Now that it’s done I’m starting to regret it. I said it in such a throwaway manner, I guess I wasn’t really certain it would have any effect. After all I’d seen first hand what Agent Navarre was capable of. It’s still hard to believe the power contained in those two words.
I didn’t really have a choice. What else could I do after learning that the organisation I worked for was responsible for harming the very people I’d sworn an oath to protect? She was on the wrong side, she stood in my way, it was her or me; at least that’s what I’ll keep telling myself. It’s an excuse though, and I know it, I’ve found creative ways to avoid supposedly insurmountable obstacles before, how was this any different? I just didn’t try did I?
I can’t accept that she understood the full extent of what she’d gotten involved in, she took her oath as seriously as I did. Our methods might have differed but out aims were the same. If I’d have a chance to talk to her, to explain, maybe I could have saved her.

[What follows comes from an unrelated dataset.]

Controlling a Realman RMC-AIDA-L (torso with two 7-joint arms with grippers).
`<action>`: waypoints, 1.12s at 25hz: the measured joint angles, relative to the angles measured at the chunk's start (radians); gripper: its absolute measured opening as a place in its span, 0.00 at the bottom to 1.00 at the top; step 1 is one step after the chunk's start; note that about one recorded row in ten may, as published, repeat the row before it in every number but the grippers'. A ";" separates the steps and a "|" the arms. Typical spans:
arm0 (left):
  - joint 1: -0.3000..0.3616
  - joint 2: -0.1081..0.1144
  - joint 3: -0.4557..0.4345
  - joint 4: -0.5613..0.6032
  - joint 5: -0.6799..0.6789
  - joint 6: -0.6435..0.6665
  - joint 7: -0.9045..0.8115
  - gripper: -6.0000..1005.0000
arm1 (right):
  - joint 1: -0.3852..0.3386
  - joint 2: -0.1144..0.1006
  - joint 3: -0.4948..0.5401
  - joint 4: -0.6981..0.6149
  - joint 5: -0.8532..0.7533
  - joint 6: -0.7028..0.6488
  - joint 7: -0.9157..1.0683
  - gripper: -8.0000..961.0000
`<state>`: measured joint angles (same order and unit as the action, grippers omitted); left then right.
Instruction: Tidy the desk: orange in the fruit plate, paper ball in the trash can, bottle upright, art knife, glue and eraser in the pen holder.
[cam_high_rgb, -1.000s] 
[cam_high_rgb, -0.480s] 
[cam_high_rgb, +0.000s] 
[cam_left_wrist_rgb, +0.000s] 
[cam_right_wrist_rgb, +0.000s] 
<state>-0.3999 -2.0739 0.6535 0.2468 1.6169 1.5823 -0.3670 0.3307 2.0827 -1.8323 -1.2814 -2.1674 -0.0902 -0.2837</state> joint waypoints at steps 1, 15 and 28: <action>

I’d known Agent Navarre, Anna, for barely a day, and she was just starting to warm to me. One of the UNATCO troopers even joked that we’d make a cute couple; maybe we would have, though I think Gunther would have had something to say about that. She could be ruthless, even cold, but I guess she had to be. It can’t have been easy being a mechanically augmented agent. Constantly in need of repairs and tweaks, provoking fear and revulsion in equal measure from those she sought to protect. How could I ever understand what she’d been through, when I provoke barely a second glance? What tragedies in her past had driven her to willing sacrifice half her body to servos and electronics? Was it all done willingly? There’s so little I really knew about her; I suppose I’ll never know now. Her accent was strong, Russian maybe, but her name was of Spanish origin, and I remember hearing somewhere that she served in Mossad.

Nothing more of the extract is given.